#### Work task
Pull out every line below that holds the word "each".

◆ ◆ ◆ ◆

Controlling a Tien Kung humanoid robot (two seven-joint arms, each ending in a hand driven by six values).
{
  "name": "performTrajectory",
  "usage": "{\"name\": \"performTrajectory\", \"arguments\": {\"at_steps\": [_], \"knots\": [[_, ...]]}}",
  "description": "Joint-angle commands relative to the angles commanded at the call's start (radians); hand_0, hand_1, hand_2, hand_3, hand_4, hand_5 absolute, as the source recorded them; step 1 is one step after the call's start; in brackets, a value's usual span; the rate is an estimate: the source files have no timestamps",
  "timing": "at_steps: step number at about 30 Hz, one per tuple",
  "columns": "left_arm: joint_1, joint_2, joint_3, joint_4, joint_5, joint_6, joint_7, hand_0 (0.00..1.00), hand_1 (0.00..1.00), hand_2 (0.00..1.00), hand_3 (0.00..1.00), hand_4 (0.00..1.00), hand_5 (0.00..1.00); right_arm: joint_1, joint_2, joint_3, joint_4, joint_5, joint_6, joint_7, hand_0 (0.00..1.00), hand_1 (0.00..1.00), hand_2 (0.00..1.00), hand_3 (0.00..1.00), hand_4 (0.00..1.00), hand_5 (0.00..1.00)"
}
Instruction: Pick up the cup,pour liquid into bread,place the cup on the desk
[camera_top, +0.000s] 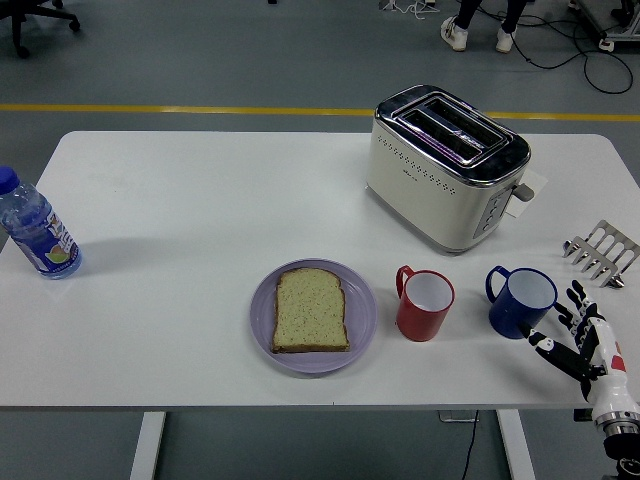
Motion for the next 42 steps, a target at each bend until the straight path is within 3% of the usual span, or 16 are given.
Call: {"name": "performTrajectory", "arguments": {"at_steps": [15, 42], "knots": [[-0.007, 0.000, -0.014, 0.000, 0.002, 0.000, 0.000, 0.635, 0.647, 0.657, 0.553, 0.324, 0.839, 0.083, 0.036, -0.048, -0.087, 0.027, -0.033, 0.043, 0.949, 0.888, 0.980, 0.998, 0.998, 0.190], [-0.022, 0.000, -0.039, -0.001, 0.010, -0.001, -0.001, 0.635, 0.646, 0.657, 0.553, 0.325, 0.840, 0.152, 0.076, -0.079, -0.196, 0.076, -0.058, 0.135, 0.953, 0.886, 0.983, 0.998, 0.993, 0.161]]}}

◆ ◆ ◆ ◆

#### Result for this task
Controlling a Tien Kung humanoid robot (two seven-joint arms, each ending in a hand driven by six values).
Motion for the next 42 steps, a target at each bend until the straight path is within 3% of the usual span, or 16 are given.

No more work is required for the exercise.